SYDNEY: The New Zealand dollar fell to a near six-week low on Tuesday as its US counterpart basked in the afterglow of Federal Reserve Chair Jerome Powell’s renomination for a second term, with some betting a quicker track to the start of US rate hikes.

The kiwi, which has been underpinned in recent weeks by the domestic impetus to tighten policy further, was down 0.3% to reach $0.6933, the lowest since Oct 13.

The Reserve Bank of New Zealand (RBNZ) is widely expected to follow up its October rate hike with another 25-basis-point increase at its review on Wednesday. Some analysts say a bigger 50-bps increase can’t be ruled out given the threat posed by rising inflation.

Globally, central banks are grappling with the risks of intensifying price pressures and the need to carefully calibrate any rate increases lest they derail their economies.

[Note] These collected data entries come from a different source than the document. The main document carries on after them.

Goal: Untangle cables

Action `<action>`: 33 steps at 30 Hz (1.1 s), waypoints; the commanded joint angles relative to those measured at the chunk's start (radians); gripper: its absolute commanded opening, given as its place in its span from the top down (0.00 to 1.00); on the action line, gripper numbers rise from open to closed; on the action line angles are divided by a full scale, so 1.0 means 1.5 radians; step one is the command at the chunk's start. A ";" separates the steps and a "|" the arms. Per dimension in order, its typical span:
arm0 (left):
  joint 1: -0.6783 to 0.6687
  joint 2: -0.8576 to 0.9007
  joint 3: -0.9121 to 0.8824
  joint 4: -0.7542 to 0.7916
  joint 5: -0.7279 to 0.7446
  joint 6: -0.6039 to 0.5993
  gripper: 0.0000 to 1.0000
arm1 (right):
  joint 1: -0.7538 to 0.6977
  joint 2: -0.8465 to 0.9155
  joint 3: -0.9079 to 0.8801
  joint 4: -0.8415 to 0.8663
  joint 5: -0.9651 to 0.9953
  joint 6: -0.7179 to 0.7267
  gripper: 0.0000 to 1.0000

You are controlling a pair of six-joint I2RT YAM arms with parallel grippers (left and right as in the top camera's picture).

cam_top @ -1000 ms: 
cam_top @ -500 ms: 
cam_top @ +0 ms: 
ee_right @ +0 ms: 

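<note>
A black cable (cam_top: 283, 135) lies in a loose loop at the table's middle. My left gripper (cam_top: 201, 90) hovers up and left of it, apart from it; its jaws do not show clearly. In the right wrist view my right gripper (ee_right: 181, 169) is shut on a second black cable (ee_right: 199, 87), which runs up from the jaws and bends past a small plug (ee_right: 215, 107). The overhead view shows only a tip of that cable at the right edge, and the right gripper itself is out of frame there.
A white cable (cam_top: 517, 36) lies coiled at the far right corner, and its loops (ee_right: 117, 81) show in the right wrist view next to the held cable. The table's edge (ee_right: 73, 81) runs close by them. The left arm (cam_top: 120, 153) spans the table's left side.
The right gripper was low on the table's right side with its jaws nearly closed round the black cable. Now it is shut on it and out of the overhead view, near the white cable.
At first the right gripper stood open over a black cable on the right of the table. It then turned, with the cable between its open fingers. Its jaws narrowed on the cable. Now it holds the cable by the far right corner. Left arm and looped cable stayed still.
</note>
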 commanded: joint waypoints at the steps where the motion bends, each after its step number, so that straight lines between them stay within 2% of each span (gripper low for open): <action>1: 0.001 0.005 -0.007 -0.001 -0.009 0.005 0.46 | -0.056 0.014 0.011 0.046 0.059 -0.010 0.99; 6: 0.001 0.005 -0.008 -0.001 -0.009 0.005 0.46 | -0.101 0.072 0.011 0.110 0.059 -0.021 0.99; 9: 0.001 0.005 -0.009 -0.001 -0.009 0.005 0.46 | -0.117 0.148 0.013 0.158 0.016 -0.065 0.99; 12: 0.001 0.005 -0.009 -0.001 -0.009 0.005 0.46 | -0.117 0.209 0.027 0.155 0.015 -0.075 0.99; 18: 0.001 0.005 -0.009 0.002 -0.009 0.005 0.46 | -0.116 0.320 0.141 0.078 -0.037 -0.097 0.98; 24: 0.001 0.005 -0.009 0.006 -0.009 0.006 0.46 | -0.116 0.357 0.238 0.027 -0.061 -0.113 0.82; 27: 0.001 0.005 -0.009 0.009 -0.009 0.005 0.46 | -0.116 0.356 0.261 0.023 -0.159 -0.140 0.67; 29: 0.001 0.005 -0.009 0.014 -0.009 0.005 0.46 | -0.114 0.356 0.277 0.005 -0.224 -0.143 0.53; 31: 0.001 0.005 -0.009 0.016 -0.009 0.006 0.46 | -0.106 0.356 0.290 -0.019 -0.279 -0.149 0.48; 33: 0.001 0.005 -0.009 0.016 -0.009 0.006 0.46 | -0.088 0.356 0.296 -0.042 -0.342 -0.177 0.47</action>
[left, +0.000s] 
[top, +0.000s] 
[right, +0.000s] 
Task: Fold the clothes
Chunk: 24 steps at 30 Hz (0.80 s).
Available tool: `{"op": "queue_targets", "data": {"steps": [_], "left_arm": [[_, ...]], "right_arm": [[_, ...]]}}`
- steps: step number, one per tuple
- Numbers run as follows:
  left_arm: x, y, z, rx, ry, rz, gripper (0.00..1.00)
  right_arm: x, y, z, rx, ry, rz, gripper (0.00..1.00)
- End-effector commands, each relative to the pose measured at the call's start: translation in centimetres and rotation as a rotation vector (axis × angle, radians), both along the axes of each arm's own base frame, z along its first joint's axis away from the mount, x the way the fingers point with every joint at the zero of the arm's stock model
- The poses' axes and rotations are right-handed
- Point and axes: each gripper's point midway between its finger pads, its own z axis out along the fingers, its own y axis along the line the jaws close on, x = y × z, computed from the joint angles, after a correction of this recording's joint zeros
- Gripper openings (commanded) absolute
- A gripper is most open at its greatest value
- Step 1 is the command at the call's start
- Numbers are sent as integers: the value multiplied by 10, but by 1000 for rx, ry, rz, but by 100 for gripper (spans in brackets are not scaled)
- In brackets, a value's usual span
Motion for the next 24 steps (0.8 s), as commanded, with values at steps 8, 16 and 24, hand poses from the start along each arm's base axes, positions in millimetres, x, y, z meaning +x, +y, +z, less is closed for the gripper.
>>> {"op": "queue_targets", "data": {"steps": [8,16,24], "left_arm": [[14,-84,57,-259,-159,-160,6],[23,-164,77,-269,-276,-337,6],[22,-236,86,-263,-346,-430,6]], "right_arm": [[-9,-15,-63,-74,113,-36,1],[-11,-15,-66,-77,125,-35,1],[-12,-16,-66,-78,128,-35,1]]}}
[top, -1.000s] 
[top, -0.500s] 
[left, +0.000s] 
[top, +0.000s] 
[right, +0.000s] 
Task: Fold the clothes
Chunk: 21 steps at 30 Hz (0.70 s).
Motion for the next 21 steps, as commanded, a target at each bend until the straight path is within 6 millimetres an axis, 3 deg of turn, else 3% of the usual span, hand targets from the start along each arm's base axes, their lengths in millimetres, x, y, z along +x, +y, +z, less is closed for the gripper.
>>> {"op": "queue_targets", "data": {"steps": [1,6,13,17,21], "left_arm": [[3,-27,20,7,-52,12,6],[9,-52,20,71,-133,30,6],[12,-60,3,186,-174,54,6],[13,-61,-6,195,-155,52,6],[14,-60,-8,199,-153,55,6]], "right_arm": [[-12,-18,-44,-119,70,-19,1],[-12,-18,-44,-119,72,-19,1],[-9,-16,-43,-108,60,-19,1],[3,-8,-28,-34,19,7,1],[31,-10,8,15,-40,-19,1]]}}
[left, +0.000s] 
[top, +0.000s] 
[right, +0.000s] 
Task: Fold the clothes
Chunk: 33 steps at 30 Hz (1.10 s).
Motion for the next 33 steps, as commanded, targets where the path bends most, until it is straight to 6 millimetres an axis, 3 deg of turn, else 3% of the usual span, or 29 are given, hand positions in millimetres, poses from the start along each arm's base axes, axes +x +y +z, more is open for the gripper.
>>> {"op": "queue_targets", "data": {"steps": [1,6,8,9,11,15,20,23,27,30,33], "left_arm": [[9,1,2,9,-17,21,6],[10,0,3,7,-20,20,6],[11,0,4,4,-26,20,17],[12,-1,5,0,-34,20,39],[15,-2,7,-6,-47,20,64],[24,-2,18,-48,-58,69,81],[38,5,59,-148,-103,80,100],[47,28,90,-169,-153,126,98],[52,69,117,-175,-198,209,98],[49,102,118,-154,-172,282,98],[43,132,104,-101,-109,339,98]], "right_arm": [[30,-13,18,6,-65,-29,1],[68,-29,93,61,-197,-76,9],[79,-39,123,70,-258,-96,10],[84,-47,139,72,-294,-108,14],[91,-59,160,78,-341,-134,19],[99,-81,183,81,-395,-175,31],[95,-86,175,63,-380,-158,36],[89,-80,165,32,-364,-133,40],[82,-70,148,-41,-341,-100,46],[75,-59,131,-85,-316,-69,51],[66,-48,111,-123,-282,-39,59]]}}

US President Joe Biden’s renomination of Powell for a second term reinforced market expectations of rate rises next year, with some wagering on a quicker start to tightening once the Fed is done with tapering of its emergency bond-buying programme.

The Aussie was little changed, hovering near recent lows at $0.7230 on its US peer, but was supported by higher prices in iron ore futures.

“The main headwind for NZD/USD continues to come from the surging US dollar, which is supported by rising expectations of the Fed,” said Westpac strategists Imre Speizer, referring to rate-hike views.

The RBNZ’s monetary policy decision on Wednesday is likely to be a catalyst for price volatility in the kiwi, strategists said.